Exercising While in a Gout Attack
Continuing your exercise routine while in the middle of painful gout attack could lead to greater discomfort, and it is recommended that you switch to a different exercise that takes the pressure and focus off of the affected body part. If you do experience a gout attack while exercising, it is important to follow these steps:
- Take all pressure off of the affect area and try to raise it if possible.
- Avoid touching or knocking into the affected area.
- Apply ice or cold water for a length of about 20 minutes to the area to lessen the pain.
Exercise Other Body Parts
A critical thing for a person with gout to learn is how to exercise different parts of your body when you are experiencing a gout attack. If gout is affecting a joint in your foot, try exercising your arms that day, and then switch once the gout attack has passed.
It is a bad idea to try and exercise the part of your body that gout alters, because placing pressure on the affected part of the body could result in immense pain.
Use Workout Machines
Gout pain should not deter you from exercising, especially if you are trying to control your weight, which is done in an attempt to control your gout. Try using workout machines, which help to target only a specific section of your body.
Do this so you are able to stay on track with your workout routine, and do not have to suffer while experiencing a gout attack.

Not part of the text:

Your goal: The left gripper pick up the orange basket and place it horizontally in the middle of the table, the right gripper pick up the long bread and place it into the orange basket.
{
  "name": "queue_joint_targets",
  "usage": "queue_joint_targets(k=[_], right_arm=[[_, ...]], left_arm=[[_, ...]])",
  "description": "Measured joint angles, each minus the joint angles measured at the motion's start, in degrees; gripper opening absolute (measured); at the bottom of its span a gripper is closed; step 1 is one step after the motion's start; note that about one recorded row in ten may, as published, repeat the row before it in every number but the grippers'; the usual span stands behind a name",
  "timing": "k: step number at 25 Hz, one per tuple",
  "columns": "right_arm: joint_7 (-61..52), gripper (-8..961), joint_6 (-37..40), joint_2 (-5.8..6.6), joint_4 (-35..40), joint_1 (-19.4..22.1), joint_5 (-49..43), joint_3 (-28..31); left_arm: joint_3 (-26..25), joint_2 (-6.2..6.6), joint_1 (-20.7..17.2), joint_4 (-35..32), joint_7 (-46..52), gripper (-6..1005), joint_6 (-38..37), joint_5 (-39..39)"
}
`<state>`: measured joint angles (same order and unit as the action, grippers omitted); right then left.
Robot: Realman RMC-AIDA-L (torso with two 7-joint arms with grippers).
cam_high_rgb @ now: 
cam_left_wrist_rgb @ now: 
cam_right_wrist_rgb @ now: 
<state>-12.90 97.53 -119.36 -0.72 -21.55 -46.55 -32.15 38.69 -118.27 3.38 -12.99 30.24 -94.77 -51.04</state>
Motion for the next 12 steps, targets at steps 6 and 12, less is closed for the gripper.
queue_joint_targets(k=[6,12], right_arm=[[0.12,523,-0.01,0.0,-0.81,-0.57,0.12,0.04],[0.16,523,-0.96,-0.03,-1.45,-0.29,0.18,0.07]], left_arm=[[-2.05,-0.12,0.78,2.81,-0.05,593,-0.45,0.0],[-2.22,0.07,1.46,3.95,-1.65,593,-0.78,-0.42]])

Understand Your Limitations
After the worst of the attack seems to have past, it is important to understanding your limitations when it comes to working out the affected area. Do not set your goals too high when exercising with gout.
Rather, understand that you might not be able to reach the level of ability you reached previously during this attack. Allowing for the gout attack to happen and fully pass before working out that section of your body is important. Your body needs time to heal and recuperate in order to maintain the level of efficiency that you require of it.
While exercising with gout is not impossible, it might be a challenge even for the healthiest of individuals. This is why it is recommended to try and control your gout so attacks are less frequent.
Some ways to control gout is by changing your lifestyle to reduce the amount of uric acid in your body or trying medication that will lower your uric acid levels. Some lifestyle changes that are effective in preventing gout are:
- Getting regular exercise
- Eating a healthy diet
- Drinking plenty of water
- Avoiding foods that are rich in purines, such as turkey and anchovies.
- Managing your weight, because overweight individuals often experience higher levels of uric acid in their blood, when compared to individuals with healthy BMI.